TASK OBJECTIVE »
Which lines below contain the word "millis"? Copy each one.

== DATA PROVIDED ==

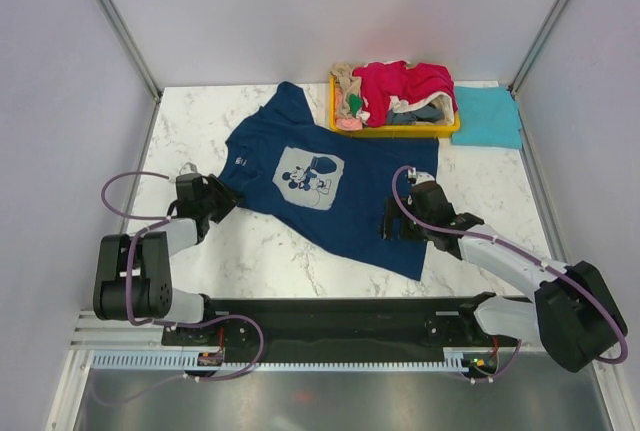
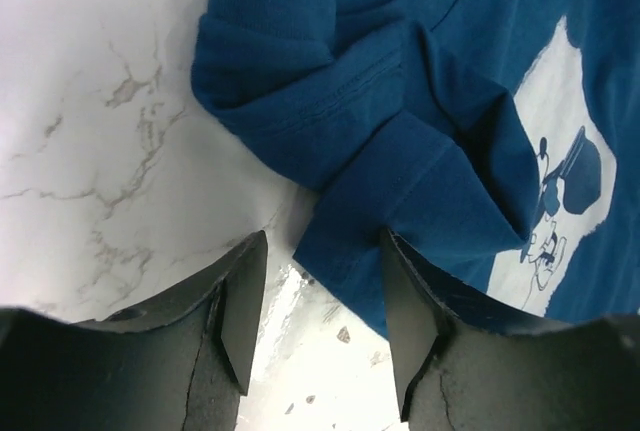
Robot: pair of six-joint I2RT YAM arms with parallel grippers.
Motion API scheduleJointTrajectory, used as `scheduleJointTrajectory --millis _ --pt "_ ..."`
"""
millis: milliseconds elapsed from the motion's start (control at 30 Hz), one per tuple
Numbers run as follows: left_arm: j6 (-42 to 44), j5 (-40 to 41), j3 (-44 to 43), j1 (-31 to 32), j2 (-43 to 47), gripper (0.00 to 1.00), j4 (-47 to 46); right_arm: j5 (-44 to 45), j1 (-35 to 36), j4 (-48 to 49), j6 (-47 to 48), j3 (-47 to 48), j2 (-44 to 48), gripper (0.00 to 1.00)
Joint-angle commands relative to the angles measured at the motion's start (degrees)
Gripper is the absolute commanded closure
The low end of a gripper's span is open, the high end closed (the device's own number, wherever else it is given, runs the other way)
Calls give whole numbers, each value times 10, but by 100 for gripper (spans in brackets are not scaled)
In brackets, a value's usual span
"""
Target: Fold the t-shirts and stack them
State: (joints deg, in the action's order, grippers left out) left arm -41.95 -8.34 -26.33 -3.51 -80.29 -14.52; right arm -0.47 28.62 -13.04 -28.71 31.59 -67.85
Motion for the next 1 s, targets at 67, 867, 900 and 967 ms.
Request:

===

OUTPUT FOR THIS EXERCISE »
Motion API scheduleJointTrajectory, used as `scheduleJointTrajectory --millis _ --pt "_ ..."`
millis: milliseconds elapsed from the motion's start (control at 30 Hz), one per tuple

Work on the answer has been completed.